## Task
Each line from the start of the data below through the one containing "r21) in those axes" must be reproduced exactly.

## Data records
----

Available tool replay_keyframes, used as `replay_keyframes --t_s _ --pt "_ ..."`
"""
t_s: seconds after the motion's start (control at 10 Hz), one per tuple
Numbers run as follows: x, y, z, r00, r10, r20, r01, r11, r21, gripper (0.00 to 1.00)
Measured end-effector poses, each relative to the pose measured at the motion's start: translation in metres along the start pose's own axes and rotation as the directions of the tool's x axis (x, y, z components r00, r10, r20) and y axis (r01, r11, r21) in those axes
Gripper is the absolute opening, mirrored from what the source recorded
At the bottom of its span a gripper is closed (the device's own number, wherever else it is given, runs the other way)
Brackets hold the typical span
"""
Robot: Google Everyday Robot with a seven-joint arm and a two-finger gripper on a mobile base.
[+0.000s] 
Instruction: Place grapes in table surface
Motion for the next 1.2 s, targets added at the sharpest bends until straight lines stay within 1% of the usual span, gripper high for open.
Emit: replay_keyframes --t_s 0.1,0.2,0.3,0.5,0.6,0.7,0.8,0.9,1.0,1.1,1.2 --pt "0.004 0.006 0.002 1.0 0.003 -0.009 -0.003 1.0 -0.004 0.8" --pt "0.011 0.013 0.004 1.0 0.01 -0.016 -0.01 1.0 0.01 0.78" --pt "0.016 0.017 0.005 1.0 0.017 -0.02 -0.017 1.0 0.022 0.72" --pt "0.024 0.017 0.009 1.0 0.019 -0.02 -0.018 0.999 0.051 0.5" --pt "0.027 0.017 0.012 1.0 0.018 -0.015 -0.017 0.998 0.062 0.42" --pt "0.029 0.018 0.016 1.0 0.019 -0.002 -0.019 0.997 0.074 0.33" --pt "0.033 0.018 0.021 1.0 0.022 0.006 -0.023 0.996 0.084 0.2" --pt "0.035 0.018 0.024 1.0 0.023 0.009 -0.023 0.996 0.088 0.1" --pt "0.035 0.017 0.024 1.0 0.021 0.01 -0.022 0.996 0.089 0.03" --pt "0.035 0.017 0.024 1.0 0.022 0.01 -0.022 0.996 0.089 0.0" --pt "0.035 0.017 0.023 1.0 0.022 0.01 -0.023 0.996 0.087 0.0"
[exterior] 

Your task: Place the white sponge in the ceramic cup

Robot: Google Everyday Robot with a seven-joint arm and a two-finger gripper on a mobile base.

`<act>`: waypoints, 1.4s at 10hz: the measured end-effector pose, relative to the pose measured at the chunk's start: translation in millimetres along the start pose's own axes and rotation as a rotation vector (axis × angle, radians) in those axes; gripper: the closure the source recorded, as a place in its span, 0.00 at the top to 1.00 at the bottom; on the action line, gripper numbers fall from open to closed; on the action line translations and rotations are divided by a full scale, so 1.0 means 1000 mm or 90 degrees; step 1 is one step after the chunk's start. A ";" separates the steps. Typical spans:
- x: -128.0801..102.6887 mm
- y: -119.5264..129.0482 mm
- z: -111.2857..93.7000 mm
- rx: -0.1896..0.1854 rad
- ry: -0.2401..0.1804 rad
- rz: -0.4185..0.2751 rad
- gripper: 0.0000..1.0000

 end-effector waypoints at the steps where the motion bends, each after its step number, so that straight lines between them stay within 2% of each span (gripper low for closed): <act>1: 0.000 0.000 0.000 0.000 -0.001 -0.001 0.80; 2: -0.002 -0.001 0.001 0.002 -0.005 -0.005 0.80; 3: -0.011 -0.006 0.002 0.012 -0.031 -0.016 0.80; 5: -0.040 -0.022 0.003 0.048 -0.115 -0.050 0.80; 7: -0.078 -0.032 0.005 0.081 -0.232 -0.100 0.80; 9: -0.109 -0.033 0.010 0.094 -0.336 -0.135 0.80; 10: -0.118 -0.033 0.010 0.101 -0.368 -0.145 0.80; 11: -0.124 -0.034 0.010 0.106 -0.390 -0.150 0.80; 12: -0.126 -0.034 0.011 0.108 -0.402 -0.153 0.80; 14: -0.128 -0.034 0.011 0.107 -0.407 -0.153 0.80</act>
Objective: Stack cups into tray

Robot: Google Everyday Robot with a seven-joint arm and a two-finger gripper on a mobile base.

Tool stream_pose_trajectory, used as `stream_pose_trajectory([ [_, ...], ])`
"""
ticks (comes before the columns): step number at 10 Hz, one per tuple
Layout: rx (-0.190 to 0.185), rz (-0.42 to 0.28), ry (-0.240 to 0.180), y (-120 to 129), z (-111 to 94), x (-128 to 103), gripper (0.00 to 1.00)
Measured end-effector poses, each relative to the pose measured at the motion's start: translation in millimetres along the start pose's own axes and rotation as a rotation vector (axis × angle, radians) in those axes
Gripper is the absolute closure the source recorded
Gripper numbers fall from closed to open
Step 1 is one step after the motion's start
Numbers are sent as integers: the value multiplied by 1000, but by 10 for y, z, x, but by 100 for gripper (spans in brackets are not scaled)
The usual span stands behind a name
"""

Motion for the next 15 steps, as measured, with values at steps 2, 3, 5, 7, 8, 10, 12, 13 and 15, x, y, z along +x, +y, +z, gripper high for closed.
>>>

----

## Solution
Available tool replay_keyframes, used as `replay_keyframes --t_s _ --pt "_ ..."`
"""
t_s: seconds after the motion's start (control at 10 Hz), one per tuple
Numbers run as follows: x, y, z, r00, r10, r20, r01, r11, r21, gripper (0.00 to 1.00)
Measured end-effector poses, each relative to the pose measured at the motion's start: translation in metres along the start pose's own axes and rotation as the directions of the tool's x axis (x, y, z components r00, r10, r20) and y axis (r01, r11, r21) in those axes

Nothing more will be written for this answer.